Tuesday, September 9, 2008

Demon Alcohol and the Monstermen Excerpt

Here's a brief excerpt from Demon Alcohol and the Monstermen:
Chapter 6: Baptism by Fire(water).

There is a special place and time (an event one might call it) that alcoholics go to – those who drink alone, and most of them do at one point or another, sometimes for years at a time, despite their insistence to the contrary – called, for lack of a better term, “The Drunk’s Dark.”

The Drunk’s Dark is where the solo drinking – the real damage drunks inflict on themselves – happens. It’s usually done in either the living room or bedroom of one’s apartment or house; sometimes the kitchen for the hardcore drunks who like to deny themselves even the comfort of a padded sofa during these periods of queerly pious self-abuse and loathing. The time is usually around 1 to 3 a.m.

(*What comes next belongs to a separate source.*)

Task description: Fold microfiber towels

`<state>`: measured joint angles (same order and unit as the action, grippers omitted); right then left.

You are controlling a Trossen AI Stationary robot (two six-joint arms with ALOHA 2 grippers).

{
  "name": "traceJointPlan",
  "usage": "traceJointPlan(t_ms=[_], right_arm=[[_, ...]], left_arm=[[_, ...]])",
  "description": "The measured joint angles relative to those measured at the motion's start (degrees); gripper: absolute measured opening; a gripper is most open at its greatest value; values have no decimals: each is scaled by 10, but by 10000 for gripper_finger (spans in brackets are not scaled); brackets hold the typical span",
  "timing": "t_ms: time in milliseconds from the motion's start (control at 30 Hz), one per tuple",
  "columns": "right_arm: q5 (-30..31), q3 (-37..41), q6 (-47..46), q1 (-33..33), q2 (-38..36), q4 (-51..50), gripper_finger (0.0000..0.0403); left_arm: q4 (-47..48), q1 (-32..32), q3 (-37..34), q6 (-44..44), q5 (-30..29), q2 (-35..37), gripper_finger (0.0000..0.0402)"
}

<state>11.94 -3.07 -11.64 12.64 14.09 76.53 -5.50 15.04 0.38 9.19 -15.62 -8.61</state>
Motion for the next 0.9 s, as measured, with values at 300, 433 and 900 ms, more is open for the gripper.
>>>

The Alone Hours, you might call them, occur after the lighted, pretty, social part of the drinking is done at the neighborhood tavern, or Elks Lodge, or dinner party – the kind you see in all those wonderful beer and liquor commercials with the beautiful people in their perfect clothes and their perfect teeth feeling perfectly content with their perfect drinks. Yes, friends and neighbors, after the back-slapping comes the back-stabbing. Nothing celebratory, or beautiful, or perfect, about it. This is where the drunk comes to do their penance, pay their fines, and rot away in their mental jail cells.

It’s also where the drunk goes to ponder their condition, their lot in life, and recount who is responsible and why, and, goddammit, how they would exact their revenge if only they could. If only this bastard wasn’t holding them back, or if that job had turned out differently and the stupid bosses would have made them supervisor instead of that other suck-up. The drunk rarely cries during these episodes because, after all, it’s all someone else’s fault, isn’t it? And that’s not something to cry about. It’s something to get pissed off about – to drink over.

The hour is quiet and the house is quiet. No TV, no phone, no radio. Just a drunk and their booze. There is no sound whatsoever, save for the dull landing of the hand on the metallic bottle lid, the tearing and simultaneous unscrewing sound as the metal lid scrapes against the threaded top of the bottle. Unscrewing that lid slowly, the initial resistance, then giving way, and spinning it on the tabletop is the triumph of control that every alcoholic craves. To a drunk, it’s that goood. The feeling of unfettered and guilt-free victory, the full-body tingle of discovery. The anticipation of release, of liberty, letting go of the questions without answers, letting go of the caring.

The light clank of the bottle as it brushes against, and then settles, on top of the glass for balance before the tip. The drunker they get, the louder that clang as the bottle struggles to find pay dirt on the top of the glass. It’s not uncommon for the drunk to find chips of glass on the kitchen table, or on the floor, where it’s discovered the next morning and accompanied by a hung-over pronouncement of “Oh, shit-damn-fuck. Goddamn glass on the goddamn floor! What the fuck?!”
Some drunks, when they’re really wasted, will use the threads on the top of the bottle as balance on the side of the glass. Call it an insurance policy, a failsafe, just in case the damn thing slips.

Then, another slight clink as the top of the bottle penetrates the glass for the pour. Followed by a muted glug-glug sound as the booze finds its way into the glass at last. At this point, the drunk feels their only joy in the process; they might smile even as they think: “Yes, that’s it baby, there ya go. This is victory, a victory for me. Look what I’ve created, world. I’m in control. I’m pouring my own drink in my own house, that I bought/rent with my own money, and it’s me doing it, you fuckers, it’s me. I’m in control here. I’m the boss of this one-person-booze-show. Me. No one else but me.”

The power is in the penetration as well; don’t let anyone tell you differently. Even drunks themselves are at a loss to understand, or even recognize, the sexual overtones of The Drunk’s Dark. Men are always the bottle, women are always the glass.

Then, the drinking. Followed by the loathing, the sorrow, and the utter aloneness of it all, the wretched rejection of life.

This is where Leysa Henko, a tired, skinny woman 57 years old with eyelids so puffy they seemed to be holding the woes of the world inside two leathered, worn and world-weary bags, found herself the evening after Joshua, Claire and Hope visited for that dreaded lunch. A manhattan sat in front of her in a glass, a triple-strength, non-judgmental friend accompanying her into the wee hours of the night, like it had so faithfully done so many times before. A Pearl filtered cigarette sat in the between the crystal sharks’ teeth of a thick glass ashtray; smoke trailed from it in a solitary chimney – rising in three straight chimneys at first, then swirling into a kind of weak nicotine funnel as it neared the ceiling.